Top of Input for this task

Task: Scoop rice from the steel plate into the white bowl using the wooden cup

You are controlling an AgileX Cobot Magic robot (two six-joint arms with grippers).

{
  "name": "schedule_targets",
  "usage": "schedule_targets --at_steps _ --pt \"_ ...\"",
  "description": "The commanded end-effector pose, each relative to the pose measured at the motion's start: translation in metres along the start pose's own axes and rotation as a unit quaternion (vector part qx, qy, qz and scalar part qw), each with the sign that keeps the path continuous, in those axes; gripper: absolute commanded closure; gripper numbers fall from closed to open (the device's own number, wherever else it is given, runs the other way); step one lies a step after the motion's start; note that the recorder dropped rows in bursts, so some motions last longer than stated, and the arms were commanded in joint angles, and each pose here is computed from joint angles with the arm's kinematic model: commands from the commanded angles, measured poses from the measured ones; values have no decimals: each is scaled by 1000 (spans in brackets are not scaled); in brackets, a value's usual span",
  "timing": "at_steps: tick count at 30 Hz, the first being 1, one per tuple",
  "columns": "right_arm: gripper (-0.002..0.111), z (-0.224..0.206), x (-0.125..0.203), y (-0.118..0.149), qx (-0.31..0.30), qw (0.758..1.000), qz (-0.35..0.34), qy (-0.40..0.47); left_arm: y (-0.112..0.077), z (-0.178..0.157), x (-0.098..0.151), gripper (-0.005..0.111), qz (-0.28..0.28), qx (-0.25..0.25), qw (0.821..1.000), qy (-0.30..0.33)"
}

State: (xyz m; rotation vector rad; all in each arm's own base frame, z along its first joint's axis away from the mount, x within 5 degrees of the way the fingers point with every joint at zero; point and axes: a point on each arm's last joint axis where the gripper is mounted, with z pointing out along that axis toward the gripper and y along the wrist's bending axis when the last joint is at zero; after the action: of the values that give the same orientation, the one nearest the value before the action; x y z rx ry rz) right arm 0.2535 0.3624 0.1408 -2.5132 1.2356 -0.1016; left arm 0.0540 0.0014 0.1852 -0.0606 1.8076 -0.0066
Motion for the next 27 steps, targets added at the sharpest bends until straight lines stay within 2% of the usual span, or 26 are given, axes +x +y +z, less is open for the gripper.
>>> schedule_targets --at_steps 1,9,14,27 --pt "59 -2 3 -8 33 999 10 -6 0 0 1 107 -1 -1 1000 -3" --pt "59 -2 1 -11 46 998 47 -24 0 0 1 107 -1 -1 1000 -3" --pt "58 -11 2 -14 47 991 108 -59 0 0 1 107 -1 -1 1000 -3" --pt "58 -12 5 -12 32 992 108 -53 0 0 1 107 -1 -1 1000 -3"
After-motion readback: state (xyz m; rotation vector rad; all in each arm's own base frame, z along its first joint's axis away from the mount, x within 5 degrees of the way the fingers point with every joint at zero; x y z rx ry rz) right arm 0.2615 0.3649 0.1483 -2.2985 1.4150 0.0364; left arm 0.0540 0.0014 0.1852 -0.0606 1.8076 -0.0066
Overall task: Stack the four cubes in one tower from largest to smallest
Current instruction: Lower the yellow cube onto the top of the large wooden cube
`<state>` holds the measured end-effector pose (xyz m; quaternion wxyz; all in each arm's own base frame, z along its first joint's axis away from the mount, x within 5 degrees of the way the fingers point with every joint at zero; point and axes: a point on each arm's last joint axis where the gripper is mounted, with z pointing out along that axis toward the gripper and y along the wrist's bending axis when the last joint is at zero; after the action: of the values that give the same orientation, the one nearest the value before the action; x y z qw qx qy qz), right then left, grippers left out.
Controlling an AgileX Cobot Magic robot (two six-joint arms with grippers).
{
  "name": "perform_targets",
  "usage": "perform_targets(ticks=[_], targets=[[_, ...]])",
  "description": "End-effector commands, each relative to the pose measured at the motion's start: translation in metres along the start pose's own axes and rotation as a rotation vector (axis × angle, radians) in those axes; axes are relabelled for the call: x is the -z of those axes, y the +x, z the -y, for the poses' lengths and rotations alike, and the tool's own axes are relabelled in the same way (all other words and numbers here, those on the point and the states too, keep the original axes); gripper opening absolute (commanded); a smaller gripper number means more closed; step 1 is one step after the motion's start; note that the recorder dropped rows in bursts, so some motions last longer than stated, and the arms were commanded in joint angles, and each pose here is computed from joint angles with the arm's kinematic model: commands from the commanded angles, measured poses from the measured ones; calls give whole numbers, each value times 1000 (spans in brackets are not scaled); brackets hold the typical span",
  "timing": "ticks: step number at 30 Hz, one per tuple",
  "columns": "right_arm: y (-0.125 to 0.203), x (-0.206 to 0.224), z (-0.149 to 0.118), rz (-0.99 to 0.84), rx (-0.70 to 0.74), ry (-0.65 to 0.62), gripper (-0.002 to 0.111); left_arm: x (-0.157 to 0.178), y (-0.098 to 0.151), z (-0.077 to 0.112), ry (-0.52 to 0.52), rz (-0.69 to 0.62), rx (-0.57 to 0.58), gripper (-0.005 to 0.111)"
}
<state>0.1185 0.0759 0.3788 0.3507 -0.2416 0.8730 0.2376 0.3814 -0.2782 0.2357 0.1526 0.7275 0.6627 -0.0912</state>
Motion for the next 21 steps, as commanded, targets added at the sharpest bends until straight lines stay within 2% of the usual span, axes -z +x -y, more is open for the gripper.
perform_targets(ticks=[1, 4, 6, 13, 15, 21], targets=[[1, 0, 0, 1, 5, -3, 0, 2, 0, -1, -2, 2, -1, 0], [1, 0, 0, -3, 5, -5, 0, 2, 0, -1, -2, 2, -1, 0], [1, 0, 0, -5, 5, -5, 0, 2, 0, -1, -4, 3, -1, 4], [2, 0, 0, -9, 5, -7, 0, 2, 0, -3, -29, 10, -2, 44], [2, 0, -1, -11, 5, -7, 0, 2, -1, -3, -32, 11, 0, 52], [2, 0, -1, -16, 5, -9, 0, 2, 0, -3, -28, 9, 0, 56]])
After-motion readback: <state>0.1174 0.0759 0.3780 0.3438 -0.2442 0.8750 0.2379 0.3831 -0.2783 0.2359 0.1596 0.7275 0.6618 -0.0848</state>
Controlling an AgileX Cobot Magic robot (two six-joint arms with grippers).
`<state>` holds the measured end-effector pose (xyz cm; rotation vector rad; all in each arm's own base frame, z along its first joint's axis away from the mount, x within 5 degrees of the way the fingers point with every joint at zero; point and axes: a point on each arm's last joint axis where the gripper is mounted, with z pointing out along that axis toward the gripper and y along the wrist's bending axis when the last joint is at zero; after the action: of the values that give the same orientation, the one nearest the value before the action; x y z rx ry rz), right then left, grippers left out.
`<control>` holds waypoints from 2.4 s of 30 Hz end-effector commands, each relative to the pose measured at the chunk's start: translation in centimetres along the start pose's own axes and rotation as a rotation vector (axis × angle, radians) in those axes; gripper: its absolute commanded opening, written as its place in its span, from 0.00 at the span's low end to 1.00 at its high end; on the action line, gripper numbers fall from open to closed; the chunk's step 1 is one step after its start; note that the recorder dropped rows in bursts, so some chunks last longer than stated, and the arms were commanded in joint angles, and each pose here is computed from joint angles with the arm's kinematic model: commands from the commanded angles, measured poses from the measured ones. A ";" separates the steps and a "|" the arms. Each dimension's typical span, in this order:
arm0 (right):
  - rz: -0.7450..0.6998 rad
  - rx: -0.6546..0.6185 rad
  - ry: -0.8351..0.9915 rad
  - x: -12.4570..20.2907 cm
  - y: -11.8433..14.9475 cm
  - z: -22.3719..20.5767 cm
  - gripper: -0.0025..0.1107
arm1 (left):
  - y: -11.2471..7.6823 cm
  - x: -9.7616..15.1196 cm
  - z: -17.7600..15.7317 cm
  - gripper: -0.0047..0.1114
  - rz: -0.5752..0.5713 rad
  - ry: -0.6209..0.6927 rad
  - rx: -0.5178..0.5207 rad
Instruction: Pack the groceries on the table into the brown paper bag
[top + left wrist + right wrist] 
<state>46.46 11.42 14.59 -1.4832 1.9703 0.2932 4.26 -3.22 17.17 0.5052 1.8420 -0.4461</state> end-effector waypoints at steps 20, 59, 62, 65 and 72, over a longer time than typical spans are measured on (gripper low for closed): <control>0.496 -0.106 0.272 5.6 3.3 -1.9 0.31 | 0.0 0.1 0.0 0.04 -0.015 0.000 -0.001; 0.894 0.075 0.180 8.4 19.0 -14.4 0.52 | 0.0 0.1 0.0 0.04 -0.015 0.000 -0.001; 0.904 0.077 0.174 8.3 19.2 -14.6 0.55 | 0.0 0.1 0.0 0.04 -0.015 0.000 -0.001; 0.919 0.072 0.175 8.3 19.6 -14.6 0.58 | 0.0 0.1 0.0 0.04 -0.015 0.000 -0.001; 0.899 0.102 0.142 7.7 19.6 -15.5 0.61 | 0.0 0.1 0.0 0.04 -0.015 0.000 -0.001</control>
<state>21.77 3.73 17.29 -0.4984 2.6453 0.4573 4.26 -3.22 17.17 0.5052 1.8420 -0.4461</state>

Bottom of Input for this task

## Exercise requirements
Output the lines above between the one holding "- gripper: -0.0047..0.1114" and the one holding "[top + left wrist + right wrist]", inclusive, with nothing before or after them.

## Task answer
  - gripper: -0.0047..0.1114
  - rz: -0.5752..0.5713 rad
  - ry: -0.6209..0.6927 rad
  - rx: -0.5178..0.5207 rad
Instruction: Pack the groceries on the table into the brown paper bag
[top + left wrist + right wrist] 

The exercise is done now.